- Exercise aim: For the material below, output exactly the span from the line with "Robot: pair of" to the line with "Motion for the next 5", including both, and nothing besides.

- Dataset:
*****
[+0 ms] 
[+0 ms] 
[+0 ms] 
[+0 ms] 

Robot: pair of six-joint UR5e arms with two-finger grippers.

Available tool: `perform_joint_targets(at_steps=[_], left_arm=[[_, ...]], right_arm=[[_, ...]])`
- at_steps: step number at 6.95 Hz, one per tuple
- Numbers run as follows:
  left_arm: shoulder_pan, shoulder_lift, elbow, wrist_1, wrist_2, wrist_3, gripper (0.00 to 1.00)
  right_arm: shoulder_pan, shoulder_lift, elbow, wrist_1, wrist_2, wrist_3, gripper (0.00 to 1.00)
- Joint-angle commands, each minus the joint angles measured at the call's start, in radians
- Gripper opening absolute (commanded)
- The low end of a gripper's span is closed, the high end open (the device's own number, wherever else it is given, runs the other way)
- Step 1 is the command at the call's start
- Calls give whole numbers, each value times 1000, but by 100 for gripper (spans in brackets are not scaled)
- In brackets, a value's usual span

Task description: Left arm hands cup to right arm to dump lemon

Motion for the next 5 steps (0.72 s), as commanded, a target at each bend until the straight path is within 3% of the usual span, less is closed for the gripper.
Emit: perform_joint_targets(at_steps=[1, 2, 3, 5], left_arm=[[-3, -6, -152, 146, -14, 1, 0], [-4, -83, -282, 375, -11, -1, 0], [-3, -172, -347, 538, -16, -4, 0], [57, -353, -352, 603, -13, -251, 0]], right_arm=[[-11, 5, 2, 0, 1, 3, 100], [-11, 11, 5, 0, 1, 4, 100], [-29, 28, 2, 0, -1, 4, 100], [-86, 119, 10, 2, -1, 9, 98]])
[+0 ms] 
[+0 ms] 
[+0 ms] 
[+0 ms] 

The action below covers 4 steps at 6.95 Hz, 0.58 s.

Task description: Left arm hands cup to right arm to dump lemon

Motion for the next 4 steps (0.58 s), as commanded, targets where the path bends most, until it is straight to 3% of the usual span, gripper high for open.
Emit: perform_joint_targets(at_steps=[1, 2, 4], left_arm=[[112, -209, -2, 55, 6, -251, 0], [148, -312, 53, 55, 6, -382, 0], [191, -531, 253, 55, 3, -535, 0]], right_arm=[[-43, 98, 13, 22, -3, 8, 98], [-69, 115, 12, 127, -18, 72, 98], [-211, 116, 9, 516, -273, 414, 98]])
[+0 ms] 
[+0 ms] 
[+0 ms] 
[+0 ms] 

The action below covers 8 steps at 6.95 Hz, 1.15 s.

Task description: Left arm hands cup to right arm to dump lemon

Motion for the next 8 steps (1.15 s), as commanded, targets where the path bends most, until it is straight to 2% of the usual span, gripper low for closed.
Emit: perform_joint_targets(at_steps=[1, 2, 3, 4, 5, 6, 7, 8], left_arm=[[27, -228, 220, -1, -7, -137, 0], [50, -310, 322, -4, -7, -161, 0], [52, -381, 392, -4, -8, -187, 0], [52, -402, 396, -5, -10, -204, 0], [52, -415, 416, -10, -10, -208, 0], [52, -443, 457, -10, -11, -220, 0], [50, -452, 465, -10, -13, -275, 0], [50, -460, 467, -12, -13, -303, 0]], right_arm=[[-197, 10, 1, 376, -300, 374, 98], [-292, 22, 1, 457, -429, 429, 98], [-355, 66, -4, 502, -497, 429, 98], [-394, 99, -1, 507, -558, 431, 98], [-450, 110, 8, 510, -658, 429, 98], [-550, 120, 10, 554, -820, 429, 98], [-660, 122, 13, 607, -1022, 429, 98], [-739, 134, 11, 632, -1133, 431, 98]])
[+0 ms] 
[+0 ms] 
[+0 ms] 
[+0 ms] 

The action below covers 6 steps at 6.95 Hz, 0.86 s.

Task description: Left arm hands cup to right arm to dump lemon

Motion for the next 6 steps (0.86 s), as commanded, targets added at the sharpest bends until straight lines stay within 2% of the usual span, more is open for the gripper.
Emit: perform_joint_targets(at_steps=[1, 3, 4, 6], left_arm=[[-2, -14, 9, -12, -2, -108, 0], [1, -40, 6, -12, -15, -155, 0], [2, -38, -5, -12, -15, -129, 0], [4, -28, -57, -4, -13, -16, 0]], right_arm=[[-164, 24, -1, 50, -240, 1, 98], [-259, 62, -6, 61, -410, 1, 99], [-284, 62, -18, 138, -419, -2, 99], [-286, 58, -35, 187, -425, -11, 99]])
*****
- Result of this task:
Robot: pair of six-joint UR5e arms with two-finger grippers.

Available tool: `perform_joint_targets(at_steps=[_], left_arm=[[_, ...]], right_arm=[[_, ...]])`
- at_steps: step number at 6.95 Hz, one per tuple
- Numbers run as follows:
  left_arm: shoulder_pan, shoulder_lift, elbow, wrist_1, wrist_2, wrist_3, gripper (0.00 to 1.00)
  right_arm: shoulder_pan, shoulder_lift, elbow, wrist_1, wrist_2, wrist_3, gripper (0.00 to 1.00)
- Joint-angle commands, each minus the joint angles measured at the call's start, in radians
- Gripper opening absolute (commanded)
- The low end of a gripper's span is closed, the high end open (the device's own number, wherever else it is given, runs the other way)
- Step 1 is the command at the call's start
- Calls give whole numbers, each value times 1000, but by 100 for gripper (spans in brackets are not scaled)
- In brackets, a value's usual span

Task description: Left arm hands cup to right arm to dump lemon

Motion for the next 5 steps (0.72 s), as commanded, a target at each bend until the straight path is within 3% of the usual span, less is closed for the gripper.

No further answer is needed.